Codemia | Master System Design Interviews Through Active Practice

My Solution for Designing a Simple URL Shortening Service: A TinyURL Approach with Score: 8/10

by flare_xylo777

System requirements

Functional:

The system should be able to generate a tinyURL for a given URL
The system should be able to re-direct to the original URL
monitor which one is a popular URL which is being shortened

Non-Functional:

Low latency, there should be no latency , it should be easy to create a shortURL and seemless to re-direct to the full URL
Scalable
Highly available -- the system should be able to function even where are failures, to ensure fault-tolerance and high reliability; here eventual consistency is okay; but availability is very important

Capacity estimation

I am assuming a large scale system.
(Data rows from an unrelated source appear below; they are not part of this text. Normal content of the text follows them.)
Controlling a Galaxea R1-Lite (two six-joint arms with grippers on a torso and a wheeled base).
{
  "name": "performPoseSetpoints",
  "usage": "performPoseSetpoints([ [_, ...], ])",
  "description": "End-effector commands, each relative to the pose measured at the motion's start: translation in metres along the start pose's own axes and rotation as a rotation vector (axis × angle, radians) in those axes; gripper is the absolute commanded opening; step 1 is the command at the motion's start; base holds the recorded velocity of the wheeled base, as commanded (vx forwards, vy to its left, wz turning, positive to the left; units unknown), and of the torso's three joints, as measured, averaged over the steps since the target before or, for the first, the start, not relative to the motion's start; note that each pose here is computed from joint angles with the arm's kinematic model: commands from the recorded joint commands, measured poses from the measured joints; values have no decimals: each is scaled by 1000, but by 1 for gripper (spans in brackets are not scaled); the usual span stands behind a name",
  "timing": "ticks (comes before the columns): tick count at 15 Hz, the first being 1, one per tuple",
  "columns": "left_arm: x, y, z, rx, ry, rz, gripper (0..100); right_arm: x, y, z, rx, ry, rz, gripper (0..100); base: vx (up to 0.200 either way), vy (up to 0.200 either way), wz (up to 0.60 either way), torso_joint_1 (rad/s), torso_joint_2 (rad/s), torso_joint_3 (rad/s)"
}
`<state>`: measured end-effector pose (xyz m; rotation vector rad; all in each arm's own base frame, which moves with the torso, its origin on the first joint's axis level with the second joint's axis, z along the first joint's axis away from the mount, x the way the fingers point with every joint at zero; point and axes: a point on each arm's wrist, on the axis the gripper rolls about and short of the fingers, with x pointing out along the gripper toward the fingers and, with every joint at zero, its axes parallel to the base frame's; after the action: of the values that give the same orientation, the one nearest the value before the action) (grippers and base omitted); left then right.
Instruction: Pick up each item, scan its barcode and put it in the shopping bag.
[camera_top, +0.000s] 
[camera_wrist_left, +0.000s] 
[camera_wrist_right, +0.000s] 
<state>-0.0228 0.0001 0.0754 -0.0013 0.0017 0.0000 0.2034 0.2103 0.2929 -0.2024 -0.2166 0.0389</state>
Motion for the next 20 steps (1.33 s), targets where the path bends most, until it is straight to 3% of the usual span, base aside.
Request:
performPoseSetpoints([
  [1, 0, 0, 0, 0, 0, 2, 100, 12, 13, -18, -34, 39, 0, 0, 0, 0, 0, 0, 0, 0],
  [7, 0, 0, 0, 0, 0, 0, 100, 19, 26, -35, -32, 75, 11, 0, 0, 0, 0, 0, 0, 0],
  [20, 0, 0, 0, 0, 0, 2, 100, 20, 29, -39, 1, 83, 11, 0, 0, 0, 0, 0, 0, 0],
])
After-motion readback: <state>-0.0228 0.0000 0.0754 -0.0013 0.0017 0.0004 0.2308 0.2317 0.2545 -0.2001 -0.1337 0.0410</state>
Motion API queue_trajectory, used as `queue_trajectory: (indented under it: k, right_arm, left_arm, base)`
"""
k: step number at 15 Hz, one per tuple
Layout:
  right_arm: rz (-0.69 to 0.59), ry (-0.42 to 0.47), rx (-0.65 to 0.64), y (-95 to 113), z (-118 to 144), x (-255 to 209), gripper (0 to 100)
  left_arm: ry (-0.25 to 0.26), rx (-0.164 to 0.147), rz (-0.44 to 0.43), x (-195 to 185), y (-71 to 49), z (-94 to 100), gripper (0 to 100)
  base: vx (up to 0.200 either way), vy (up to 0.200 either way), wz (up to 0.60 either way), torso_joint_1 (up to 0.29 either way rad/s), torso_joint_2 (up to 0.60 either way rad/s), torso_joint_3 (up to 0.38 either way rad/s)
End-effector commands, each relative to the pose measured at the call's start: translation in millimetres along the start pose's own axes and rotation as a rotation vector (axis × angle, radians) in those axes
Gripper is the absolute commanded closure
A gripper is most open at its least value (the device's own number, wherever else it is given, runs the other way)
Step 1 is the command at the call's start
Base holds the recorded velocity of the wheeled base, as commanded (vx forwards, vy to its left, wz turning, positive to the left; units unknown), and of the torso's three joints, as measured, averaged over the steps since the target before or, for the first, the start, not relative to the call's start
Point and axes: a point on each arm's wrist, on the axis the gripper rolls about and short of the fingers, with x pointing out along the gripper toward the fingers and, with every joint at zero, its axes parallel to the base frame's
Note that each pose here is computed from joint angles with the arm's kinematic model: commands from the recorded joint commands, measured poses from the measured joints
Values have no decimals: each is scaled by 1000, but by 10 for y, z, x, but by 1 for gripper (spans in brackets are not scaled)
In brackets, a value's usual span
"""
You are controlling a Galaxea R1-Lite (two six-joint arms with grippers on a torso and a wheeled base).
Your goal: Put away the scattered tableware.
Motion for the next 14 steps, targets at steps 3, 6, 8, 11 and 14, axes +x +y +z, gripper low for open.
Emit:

Taking the DAU to be around 1M DAU.

Assuming the reads to write ratio is around 5:1 ==> 5 reads per write

Therefore this is a read heavy system

API design

CREATING A TINYURL:

POST /createTinyUrl --

{userId, timestamp, bigURL}

RESPONSE 200 success with data

{

messaage: success

result:

}

REDIRECTING A TINY URL

GET --

RESPONSE 300s

redirect back to the original URL

MONITOR

GET /popularURLs?minHitCount=1000

RESPONSE

[

{ url: bigURL1},

{url: bigURL2}

]

Database design

I will have one DB : TinyURL DB with tables like

URL table : UserId, TimeStamp,BigURL, TinyURL, count ==> roughly 300 bytes/record

Every redirect we will just increase the count ==> 4 bytes ==> 20 bytes * 10 ^ 6 = 20 MB,/day then 600 MB/month which is 7.2GB/year roughly 20 GB/year to account for peak times
Every write we will write the full record say 300 bytes * 10^6 = 300 MB/Day, roughly 3 GB/ month and 36 GB /year ==> 360 GB for peak usage
this is total 400 GB/ year

Key DB: Available Hashes ==> roughly 8bytes/ hash ==> 8 bytes* 10^6 hashes ==> 8MB; we will reuse them as well

For keys DB we can use (in-memory DB) Redis and the TinyURL DB can be a No-SQL DB (like DyanmoDB/ mongoDB) as eventual consistency is a good trade-off here while guaranteeing high availability and scalability

High-level design

Client goes through the AWS managed LoadBalancer layer to be able to distribute the load throughout

The request then hits the TinyURL service which then interacts with the storage layer to do the necessary operation

There is monitoring component to periodically keep pulling the popular URLs

Request flows

Creating the TinyURL : Basically the client's request goes through the load balancer/gateway to reach the TinyURL service then service responds back to the user with the tinyURL via the LB layer
Redirecting the URL: When the client hits the tinyURL the service responds with the actual URL via redirection message
Monitoring: This component constantly polls from the TinyURL service at the /popularURLs endpoint to periodically monitor the topURLs

Detailed component design

creating URL design
1. We will pre-generate the hashes and store them in a key DB
2. when a request for creating a tinyURL comes we just use it and remove it from the key DB
3. Periodically we will use a worker service to periodically remove the stale keys from the URL DB and put it back to the key DB so that keys can be reused
redirecting URL
1. Here, when the user hits the tinyURL it responds with a GET response of 300 to redirect back the original URL

Trade offs/Tech choices

Using in-memory DB for Key DB is very good choice because of low latency and high availability of the in-memory DBs
Also using No-SQL DBs like DynamoDB we will be able leverage scalability and high availability while trading off on consistency because this system can eventual consistency

Failure scenarios/bottlenecks

Try to discuss as many failure scenarios/bottlenecks as possible.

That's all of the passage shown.